The Michigan women’s soccer team formed a circle and started dancing, jumping and screaming prior to their game against Purdue. Moments later, they were screaming again — this time to celebrate sophomore midfielder Raleigh Loughman's goal just 49 seconds into the game. 

The early goal helped the Wolverines (8-2-0 overall, 3-0-0 Big Ten) to a 2-1 victory in rainy conditions over the Boilermakers (6-3-1, 2-1-0). 

Michigan used the energy of this goal to keep the pressure on Purdue, forcing its goaltender, Marisa Bova, to make several saves under duress. 

“We came out on fire,” said Michigan coach Jennifer Klein. “Scoring a goal in the first minute really set the tone.”

Junior midfielder Sarah Stratigakis played a large part in this fast start. She relentlessly attacked Purdue’s defense early, coming away with three shots in the first 20 minutes. But the Wolverines could not find a goal to add to their lead. 

After halftime, Michigan finally broke through on a set piece. Freshman forward Danielle Wolfe made a run up the left-hand side of the field and won a free kick just outside the box. Instead of shooting the free kick, Loughman played a through ball to Stratigakis. This caught the Boilermaker’s defense off guard and allowed Stratigakis to place the ball into the bottom right corner of the goal, just beyond the reach of a diving Bova. 

“That’s definitely something we’ve worked on in training,” Loughman said. “We have a few different set pieces we like to play and that’s one of them.”

The idea of practice concepts translating to the game was key throughout the night. 

“I was really happy with them just executing our gameplan,” Klein said. “(They did) the things that we worked on throughout the week.”
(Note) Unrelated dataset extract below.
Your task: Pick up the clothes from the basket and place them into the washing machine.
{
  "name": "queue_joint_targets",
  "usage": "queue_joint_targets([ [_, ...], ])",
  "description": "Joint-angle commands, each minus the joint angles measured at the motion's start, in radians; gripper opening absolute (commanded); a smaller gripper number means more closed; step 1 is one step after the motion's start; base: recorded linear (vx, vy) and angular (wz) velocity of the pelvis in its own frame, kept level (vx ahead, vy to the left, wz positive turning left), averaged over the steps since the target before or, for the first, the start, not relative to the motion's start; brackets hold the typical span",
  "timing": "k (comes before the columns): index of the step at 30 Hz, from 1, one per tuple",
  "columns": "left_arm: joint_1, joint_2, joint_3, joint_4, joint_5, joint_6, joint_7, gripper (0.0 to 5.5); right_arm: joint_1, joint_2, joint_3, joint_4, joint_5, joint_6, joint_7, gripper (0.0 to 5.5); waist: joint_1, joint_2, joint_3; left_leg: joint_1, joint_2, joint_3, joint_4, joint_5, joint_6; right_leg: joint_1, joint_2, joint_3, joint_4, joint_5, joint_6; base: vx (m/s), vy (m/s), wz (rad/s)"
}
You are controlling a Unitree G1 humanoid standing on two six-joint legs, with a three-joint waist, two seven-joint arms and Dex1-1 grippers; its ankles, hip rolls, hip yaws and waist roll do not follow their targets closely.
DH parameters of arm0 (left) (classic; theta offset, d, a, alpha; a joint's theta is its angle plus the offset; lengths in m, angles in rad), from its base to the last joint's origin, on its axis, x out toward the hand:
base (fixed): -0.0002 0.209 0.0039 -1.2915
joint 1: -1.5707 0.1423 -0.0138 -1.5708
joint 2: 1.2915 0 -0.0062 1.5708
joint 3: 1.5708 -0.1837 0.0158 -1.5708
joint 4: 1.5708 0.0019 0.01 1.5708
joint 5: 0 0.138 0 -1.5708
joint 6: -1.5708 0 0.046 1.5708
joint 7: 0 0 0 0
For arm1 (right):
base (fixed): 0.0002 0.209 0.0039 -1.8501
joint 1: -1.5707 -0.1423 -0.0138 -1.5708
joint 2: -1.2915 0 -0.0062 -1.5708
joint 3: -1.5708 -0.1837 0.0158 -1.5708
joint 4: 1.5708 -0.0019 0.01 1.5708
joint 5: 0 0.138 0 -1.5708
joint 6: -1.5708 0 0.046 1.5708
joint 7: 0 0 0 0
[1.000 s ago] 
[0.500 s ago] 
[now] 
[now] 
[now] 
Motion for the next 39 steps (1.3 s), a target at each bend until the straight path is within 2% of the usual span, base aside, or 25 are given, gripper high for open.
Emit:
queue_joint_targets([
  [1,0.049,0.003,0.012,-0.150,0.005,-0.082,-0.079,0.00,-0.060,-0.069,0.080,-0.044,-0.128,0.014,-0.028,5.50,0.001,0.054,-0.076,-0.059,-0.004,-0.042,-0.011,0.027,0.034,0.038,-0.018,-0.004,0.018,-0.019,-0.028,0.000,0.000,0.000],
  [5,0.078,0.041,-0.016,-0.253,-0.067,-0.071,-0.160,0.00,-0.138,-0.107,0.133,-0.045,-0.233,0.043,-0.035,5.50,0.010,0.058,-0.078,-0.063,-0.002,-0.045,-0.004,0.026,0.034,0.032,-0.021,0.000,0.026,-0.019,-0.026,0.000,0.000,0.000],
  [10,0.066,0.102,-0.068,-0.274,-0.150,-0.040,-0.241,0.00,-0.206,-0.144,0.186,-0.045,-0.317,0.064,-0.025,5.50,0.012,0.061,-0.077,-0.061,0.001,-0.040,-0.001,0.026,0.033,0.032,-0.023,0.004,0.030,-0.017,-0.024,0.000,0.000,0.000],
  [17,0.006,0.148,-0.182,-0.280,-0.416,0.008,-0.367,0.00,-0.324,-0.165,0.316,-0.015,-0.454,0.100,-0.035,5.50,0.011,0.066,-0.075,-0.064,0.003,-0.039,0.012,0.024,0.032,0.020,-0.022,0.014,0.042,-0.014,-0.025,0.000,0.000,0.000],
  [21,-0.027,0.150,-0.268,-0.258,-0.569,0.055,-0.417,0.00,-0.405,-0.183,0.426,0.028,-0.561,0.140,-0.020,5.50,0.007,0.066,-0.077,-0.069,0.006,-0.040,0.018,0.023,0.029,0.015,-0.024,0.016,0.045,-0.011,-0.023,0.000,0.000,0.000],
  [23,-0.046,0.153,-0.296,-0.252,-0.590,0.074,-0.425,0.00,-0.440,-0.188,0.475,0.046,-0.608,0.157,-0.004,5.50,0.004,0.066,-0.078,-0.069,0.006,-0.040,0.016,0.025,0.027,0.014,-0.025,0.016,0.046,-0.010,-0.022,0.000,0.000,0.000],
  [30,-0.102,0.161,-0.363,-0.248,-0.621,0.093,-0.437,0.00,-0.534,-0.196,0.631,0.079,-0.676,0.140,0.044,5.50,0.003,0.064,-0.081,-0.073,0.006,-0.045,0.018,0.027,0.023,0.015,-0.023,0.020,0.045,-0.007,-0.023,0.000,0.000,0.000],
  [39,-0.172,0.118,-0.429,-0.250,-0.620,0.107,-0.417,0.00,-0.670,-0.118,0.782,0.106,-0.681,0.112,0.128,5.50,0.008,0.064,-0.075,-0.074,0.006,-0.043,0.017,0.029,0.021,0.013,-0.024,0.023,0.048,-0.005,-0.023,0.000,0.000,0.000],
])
Michigan played well in wide areas and constantly switched the point of attack — both ideas worked on during the week — but its main emphasis was on possession of the ball.

“Purdue (had) the ability to catch us just with their attacking personalities,” said Klein. “We knew that our best defense was going to be keeping the ball.”

Throughout the game, this emphasis was evident, as the Wolverines had 68 percent possession, quickly winning the ball back whenever they lost it and rarely letting Purdue out of its half. 

Klein’s plan to control the Boilermakers’ attack worked, as junior goaltender Hillary Beall only had to make one save. Purdue’s lone goal came off a deflection from a Michigan player with 10 minutes left. 

The Wolverines did not allow the Boilermakers an opportunity to equalize, as they followed the gameplan and kept the ball in Purdue’s half to finish the game.

As the final whistle blew, Michigan celebrated in the same way it started — singing and dancing in one big group.